Once the scores came in from the judges, Larsen finished first in both the women’s physique masters 35-plus and women’s physique open class B categories. Those two wins got her the pro card she coveted for years, pushing through everything that came over the decade previous.
“I'm going to show up and I’ll do this for all those people out there that are also fighting, because I want people to see that if you stay in the good fight, you can get the things that you want. I wanted people to not give up on themselves, to say, ‘Yes, I can. Why not me?’ she said.

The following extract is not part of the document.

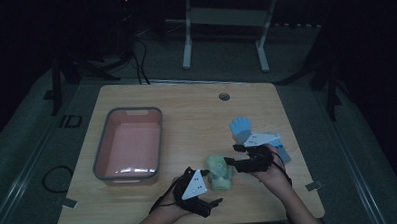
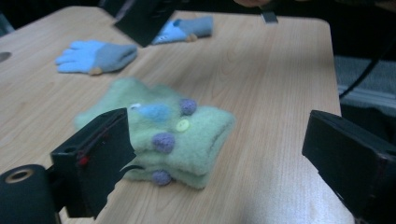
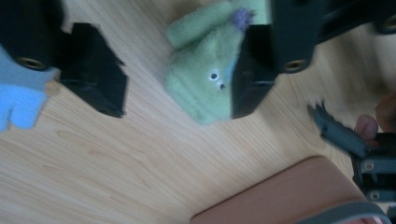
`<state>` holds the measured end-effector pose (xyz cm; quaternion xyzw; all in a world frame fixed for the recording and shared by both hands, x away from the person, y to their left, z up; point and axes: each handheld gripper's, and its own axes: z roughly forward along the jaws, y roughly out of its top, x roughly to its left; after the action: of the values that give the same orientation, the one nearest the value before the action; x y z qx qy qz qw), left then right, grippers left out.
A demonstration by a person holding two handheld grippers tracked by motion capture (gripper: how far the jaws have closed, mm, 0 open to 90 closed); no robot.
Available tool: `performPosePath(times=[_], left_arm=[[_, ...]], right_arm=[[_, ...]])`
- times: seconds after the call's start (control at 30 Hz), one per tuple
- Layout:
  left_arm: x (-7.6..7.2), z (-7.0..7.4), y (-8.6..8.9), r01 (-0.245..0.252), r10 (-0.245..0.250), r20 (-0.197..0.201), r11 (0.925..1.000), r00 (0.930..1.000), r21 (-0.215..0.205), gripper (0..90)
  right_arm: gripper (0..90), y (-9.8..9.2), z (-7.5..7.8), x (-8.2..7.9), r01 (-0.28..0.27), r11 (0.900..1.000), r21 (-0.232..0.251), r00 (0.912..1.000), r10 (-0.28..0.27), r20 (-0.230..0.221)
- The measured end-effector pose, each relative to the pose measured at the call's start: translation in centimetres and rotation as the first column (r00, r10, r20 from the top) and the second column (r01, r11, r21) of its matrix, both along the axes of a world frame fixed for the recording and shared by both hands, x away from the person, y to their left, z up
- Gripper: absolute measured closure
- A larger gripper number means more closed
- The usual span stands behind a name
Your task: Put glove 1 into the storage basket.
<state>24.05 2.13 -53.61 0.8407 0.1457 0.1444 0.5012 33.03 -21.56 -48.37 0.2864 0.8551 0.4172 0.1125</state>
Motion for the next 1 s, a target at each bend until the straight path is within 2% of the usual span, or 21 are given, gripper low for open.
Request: performPosePath(times=[0.03,0.07,0.1,0.13,0.17,0.23,0.3,0.33,0.4,0.43,0.47,0.57,0.67,0.8,0.83,0.9,0.93,1.0], left_arm=[[0.1,-0.1,-0.3,0.003,-0.003,0.011,0.9998,0.9999,0.022,16.6],[0.3,-0.3,-0.5,0.021,-0.021,0.009,0.999,0.9997,0.04,16.6],[0.4,-0.5,-0.7,0.029,-0.03,0.019,0.9979,0.9994,0.057,22.0],[0.4,-0.6,-0.9,0.031,-0.033,0.023,0.9974,0.9992,0.064,22.0],[0.6,-0.8,-1.1,0.046,-0.047,0.019,0.9962,0.9987,0.074,26.2],[0.8,-1.1,-1.5,0.058,-0.06,0.025,0.9943,0.9979,0.09,26.6],[1.1,-1.3,-1.8,0.07,-0.073,0.023,0.9916,0.9971,0.108,32.4],[1.3,-1.5,-1.9,0.087,-0.091,0.024,0.9886,0.9956,0.123,37.0],[1.7,-1.8,-2.0,0.102,-0.108,0.029,0.9816,0.9938,0.162,39.0],[1.9,-1.9,-1.9,0.113,-0.12,0.03,0.9778,0.9923,0.176,41.1],[1.9,-2.0,-1.9,0.109,-0.118,0.04,0.9777,0.9923,0.18,43.8],[2.2,-2.0,-1.9,0.101,-0.117,0.067,0.975,0.9909,0.198,46.2],[2.4,-2.4,-2.1,0.1,-0.124,0.095,0.9678,0.9877,0.231,48.5],[2.4,-2.4,-2.2,0.098,-0.125,0.1,0.9664,0.9872,0.238,52.0],[2.4,-2.4,-2.5,0.09,-0.123,0.113,0.9611,0.9859,0.261,53.3],[2.4,-2.6,-2.6,0.078,-0.117,0.127,0.9585,0.9849,0.274,55.6],[2.4,-2.7,-2.6,0.073,-0.114,0.135,0.9579,0.9843,0.278,56.6],[2.5,-2.8,-2.7,0.053,-0.104,0.152,0.9515,0.983,0.303,58.8]], right_arm=[[43.8,0.3,-0.3,0.5,-0.02,1.0,0.0,0.9996,0.02,-0.02],[43.8,0.3,-0.3,0.5,-0.02,1.0,0.0,0.9996,0.02,-0.02],[46.0,0.6,-0.9,1.0,-0.028,1.0,-0.001,0.9988,0.028,-0.04],[46.0,0.6,-0.9,1.0,-0.028,1.0,-0.001,0.9988,0.028,-0.04],[46.7,0.9,-1.4,1.4,-0.033,0.999,-0.004,0.9973,0.033,-0.065],[46.7,1.1,-1.7,1.6,-0.036,0.999,-0.002,0.9963,0.036,-0.078],[46.3,1.4,-2.3,2.0,-0.04,0.999,-0.008,0.9949,0.039,-0.092],[43.2,1.7,-2.8,2.4,-0.05,0.999,-0.006,0.9915,0.049,-0.12],[41.5,1.8,-3.1,2.6,-0.05,0.999,-0.008,0.9906,0.048,-0.128],[39.4,1.9,-3.5,2.8,-0.05,0.999,-0.011,0.9879,0.048,-0.147],[39.2,2.0,-3.9,3.0,-0.053,0.999,-0.005,0.9833,0.051,-0.175],[38.4,2.2,-4.8,3.4,-0.045,0.999,-0.012,0.9783,0.042,-0.203],[38.5,2.1,-5.3,3.7,-0.033,0.999,0.005,0.9702,0.033,-0.24],[38.6,2.2,-5.8,3.8,-0.038,0.999,0.0,0.9633,0.036,-0.266],[39.4,2.2,-6.1,4.0,-0.038,0.999,0.009,0.9546,0.039,-0.295],[43.1,2.1,-6.4,4.2,-0.051,0.998,0.026,0.9453,0.056,-0.321],[45.1,2.2,-6.5,4.2,-0.051,0.998,0.03,0.9425,0.058,-0.329],[48.7,2.1,-6.7,4.2,-0.055,0.997,0.047,0.9378,0.068,-0.34]])
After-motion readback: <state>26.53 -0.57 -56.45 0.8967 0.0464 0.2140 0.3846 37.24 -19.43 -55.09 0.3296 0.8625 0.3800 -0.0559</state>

Larsen already has her sights set on the next step. With her pro card in hand, she wants to aim for the pinnacle of bodybuilding competitions - the same one she saw when she was a kid, that started the dream in the first place.
“What comes next? Olympia. That is the ultimate childhood dream. I’ve spoken with my coach and we’ve got a two-year plan in place to get myself to Olympia in Oct. 2026. The plan is to take the next year, the next year and a half to add on solid muscle and we’re confident that I can make that happen,” she said.